To this proposal, which was in form of a letter, Colonel Mordaunt did not receive an immediate answer; nor was it at first likely that he should ever receive an answer to it at all, as Adeline was at the moment of its arrival confined to her bed, according to her expectations, with the disease which she had been but too fearful of imbibing: while the half-distracted mulatto was forced to give up to others the care of the sickening Editha, to watch over the delirious and unconscious Adeline.

But the tawny boy's generous benefactress gave him leave to remain at Adeline's lodgings, in order to calm his fears for Editha, and assist in amusing and keeping her quiet; and if attention had any share in preserving the life and beauty of Editha, it was to the affectionate tawny boy that she owed them; and he was soon rewarded for all his care and anxiety by seeing his little charge able to play about as usual.
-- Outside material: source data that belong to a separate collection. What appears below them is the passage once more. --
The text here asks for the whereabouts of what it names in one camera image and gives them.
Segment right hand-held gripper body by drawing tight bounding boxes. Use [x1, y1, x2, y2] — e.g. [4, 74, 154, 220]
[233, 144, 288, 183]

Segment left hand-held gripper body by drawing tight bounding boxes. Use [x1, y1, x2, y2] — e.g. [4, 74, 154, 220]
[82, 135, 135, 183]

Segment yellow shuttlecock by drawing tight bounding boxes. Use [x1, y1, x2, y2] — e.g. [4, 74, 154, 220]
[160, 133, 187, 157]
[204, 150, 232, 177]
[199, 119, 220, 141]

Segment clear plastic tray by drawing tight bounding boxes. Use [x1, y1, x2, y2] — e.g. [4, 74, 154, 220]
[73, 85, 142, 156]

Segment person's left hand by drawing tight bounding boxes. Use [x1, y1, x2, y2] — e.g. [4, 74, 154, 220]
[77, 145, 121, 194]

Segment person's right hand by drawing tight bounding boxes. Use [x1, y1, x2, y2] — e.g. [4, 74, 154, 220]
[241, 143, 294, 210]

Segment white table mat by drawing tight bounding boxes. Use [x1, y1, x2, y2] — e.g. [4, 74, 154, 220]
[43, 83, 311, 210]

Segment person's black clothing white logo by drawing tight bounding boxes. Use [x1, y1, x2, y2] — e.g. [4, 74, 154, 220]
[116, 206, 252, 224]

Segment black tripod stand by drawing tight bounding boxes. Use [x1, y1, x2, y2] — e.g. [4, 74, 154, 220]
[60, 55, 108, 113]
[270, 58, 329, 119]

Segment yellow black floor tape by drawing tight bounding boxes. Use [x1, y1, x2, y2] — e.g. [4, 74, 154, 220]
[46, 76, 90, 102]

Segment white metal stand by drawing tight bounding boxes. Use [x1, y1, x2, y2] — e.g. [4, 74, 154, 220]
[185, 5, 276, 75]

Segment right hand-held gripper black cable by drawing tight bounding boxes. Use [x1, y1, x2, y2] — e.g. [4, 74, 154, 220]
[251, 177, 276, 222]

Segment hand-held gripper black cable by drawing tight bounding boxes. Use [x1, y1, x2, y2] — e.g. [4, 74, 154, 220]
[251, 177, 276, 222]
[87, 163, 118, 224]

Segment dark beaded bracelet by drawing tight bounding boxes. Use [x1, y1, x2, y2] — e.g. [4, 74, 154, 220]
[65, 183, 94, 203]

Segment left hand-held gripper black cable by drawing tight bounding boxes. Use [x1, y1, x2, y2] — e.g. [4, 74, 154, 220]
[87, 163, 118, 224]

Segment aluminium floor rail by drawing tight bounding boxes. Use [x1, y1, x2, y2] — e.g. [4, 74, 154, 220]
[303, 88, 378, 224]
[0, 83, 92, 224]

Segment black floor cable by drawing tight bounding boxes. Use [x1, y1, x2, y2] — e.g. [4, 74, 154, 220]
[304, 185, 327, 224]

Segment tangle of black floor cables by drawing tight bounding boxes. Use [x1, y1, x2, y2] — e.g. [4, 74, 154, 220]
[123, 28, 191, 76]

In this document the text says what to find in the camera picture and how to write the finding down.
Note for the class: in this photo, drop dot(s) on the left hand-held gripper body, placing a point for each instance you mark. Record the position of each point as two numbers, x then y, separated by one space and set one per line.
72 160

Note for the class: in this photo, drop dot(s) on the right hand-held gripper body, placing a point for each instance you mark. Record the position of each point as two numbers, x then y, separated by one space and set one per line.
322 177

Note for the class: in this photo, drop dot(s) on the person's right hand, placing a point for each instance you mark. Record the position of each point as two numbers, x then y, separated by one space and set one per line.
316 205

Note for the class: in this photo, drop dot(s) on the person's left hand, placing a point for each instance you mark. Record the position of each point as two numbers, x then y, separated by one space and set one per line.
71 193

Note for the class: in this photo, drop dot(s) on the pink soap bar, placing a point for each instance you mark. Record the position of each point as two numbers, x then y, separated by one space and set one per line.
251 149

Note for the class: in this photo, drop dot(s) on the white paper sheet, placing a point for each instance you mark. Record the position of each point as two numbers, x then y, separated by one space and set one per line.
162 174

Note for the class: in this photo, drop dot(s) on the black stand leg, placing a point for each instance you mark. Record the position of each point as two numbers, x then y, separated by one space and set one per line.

Colonel Mordaunt and the mulatto meanwhile did not obtain so speedy a termination to their anxieties: Adeline's recovery was for a long time a matter of doubt; and her weakness so great after the crisis of the disorder was past, that none ventured to pronounce her, even then, out of danger.
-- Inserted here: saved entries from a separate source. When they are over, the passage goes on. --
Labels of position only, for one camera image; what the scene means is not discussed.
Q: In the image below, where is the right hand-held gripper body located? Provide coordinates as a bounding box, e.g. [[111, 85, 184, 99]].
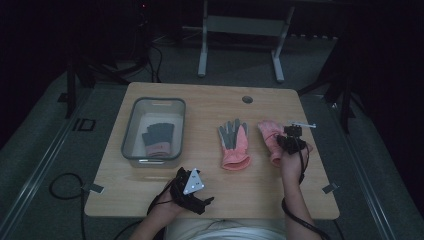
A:
[[281, 120, 317, 156]]

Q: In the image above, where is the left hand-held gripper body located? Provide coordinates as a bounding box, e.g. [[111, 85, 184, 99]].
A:
[[169, 166, 208, 216]]

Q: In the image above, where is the pink ski glove red print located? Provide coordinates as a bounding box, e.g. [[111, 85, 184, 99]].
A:
[[256, 119, 314, 168]]

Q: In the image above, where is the grey knit glove pink cuff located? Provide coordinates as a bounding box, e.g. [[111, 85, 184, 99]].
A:
[[145, 149, 172, 158], [141, 122, 175, 152]]

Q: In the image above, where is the pink ski glove grey palm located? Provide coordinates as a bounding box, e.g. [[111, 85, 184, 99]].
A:
[[217, 118, 252, 172]]

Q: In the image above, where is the grey plastic bin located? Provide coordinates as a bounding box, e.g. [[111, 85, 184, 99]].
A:
[[120, 96, 187, 169]]

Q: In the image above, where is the person's right hand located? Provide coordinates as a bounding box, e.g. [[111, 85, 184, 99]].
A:
[[279, 146, 306, 185]]

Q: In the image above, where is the person's left hand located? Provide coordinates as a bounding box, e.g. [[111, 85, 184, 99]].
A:
[[151, 181, 188, 221]]

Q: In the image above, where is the person's white clothing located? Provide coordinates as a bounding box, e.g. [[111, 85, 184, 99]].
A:
[[164, 218, 288, 240]]

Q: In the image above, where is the black stand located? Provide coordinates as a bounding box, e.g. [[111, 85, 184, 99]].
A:
[[57, 46, 153, 120], [297, 36, 369, 135]]

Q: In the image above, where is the left hand-held gripper cable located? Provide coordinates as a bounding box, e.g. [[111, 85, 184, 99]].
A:
[[113, 181, 176, 240]]

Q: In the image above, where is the hand-held gripper cable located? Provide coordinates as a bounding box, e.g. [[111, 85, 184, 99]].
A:
[[280, 146, 346, 240], [113, 181, 176, 240]]

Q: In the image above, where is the grey table edge bracket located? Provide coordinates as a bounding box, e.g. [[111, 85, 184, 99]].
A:
[[321, 182, 340, 195], [81, 183, 105, 195]]

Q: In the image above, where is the right hand-held gripper cable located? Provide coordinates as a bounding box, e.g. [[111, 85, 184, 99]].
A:
[[280, 146, 346, 240]]

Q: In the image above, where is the metal floor rail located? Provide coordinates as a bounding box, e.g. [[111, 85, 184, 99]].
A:
[[0, 89, 96, 240], [324, 96, 399, 240]]

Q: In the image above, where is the black rectangular floor frame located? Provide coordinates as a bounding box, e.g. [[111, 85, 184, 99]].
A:
[[72, 117, 97, 132]]

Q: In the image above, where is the white desk frame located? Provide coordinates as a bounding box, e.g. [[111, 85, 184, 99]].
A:
[[197, 0, 296, 84]]

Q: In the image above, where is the black floor cable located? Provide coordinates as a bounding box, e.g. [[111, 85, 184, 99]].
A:
[[48, 172, 88, 240]]
But at length she was in a great measure restored to health, and able to determine what line of conduct it was necessary for her to pursue.—To return an answer to Colonel Mordaunt's proposals was certainly her first business; but as she felt that the situation in which he had once known her made his offer less affronting than it would have been under other circumstances, she resolved to speak to him on the subject with gentleness, not severity; especially as during her illness, to amuse the anxiety that had preyed upon him, he had taken every possible step to procure evidence of the marriage, and gave into Savanna's hands, the first day that he was permitted to see her, an attested certificate of it.


CHAPTER XXI

The first question which Adeline asked on her recovery was, Whether any letter had come by the general-post during her illness; and Savanna gave one to her immediately.